Problem to solve>
Set down the data below in full, exactly as it reads, but without the pictures.

Input data>
%%
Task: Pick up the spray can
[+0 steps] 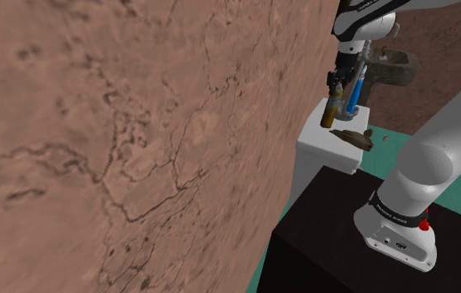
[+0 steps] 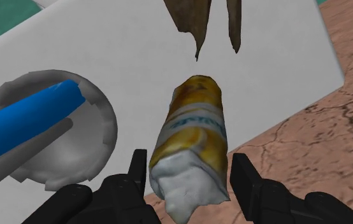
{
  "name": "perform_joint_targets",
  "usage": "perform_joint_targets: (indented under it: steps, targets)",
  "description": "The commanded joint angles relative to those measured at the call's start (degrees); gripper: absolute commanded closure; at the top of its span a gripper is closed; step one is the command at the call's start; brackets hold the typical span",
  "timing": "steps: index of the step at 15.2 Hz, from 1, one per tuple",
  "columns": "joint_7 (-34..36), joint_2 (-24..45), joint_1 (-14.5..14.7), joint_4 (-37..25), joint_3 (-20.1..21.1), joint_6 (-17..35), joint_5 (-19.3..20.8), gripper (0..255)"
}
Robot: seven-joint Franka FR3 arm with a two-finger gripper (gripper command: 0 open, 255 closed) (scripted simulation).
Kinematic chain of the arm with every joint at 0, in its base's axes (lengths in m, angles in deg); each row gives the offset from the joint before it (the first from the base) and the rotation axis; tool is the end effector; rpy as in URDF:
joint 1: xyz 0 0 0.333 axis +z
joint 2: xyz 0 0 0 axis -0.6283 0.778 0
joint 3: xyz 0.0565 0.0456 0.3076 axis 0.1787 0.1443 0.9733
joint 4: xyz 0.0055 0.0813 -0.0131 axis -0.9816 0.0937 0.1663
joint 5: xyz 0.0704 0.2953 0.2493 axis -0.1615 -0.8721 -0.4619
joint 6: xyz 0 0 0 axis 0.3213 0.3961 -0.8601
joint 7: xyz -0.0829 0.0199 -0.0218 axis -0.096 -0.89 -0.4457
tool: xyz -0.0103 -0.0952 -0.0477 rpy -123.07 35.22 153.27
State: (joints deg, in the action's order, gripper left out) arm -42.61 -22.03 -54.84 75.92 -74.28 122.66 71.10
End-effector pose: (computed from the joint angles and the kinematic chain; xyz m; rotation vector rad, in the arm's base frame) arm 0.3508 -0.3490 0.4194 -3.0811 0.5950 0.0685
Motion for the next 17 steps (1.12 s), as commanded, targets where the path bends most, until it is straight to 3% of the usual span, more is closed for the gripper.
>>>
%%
Solution>
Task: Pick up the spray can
[+0 steps] 
[+0 steps] 
{
  "name": "perform_joint_targets",
  "usage": "perform_joint_targets: (indented under it: steps, targets)",
  "description": "The commanded joint angles relative to those measured at the call's start (degrees); gripper: absolute commanded closure; at the top of its span a gripper is closed; step one is the command at the call's start; brackets hold the typical span",
  "timing": "steps: index of the step at 15.2 Hz, from 1, one per tuple",
  "columns": "joint_7 (-34..36), joint_2 (-24..45), joint_1 (-14.5..14.7), joint_4 (-37..25), joint_3 (-20.1..21.1), joint_6 (-17..35), joint_5 (-19.3..20.8), gripper (0..255)"
}
Robot: seven-joint Franka FR3 arm with a two-finger gripper (gripper command: 0 open, 255 closed) (scripted simulation).
Kinematic chain of the arm with every joint at 0, in its base's axes (lengths in m, angles in deg); each row gives the offset from the joint before it (the first from the base) and the rotation axis; tool is the end effector; rpy as in URDF:
joint 1: xyz 0 0 0.333 axis +z
joint 2: xyz 0 0 0 axis -0.6283 0.778 0
joint 3: xyz 0.0565 0.0456 0.3076 axis 0.1787 0.1443 0.9733
joint 4: xyz 0.0055 0.0813 -0.0131 axis -0.9816 0.0937 0.1663
joint 5: xyz 0.0704 0.2953 0.2493 axis -0.1615 -0.8721 -0.4619
joint 6: xyz 0 0 0 axis 0.3213 0.3961 -0.8601
joint 7: xyz -0.0829 0.0199 -0.0218 axis -0.096 -0.89 -0.4457
tool: xyz -0.0103 -0.0952 -0.0477 rpy -123.07 35.22 153.27
State: (joints deg, in the action's order, gripper left out) arm -42.61 -22.03 -54.84 75.92 -74.28 122.66 71.10
End-effector pose: (computed from the joint angles and the kinematic chain; xyz m; rotation vector rad, in the arm's base frame) arm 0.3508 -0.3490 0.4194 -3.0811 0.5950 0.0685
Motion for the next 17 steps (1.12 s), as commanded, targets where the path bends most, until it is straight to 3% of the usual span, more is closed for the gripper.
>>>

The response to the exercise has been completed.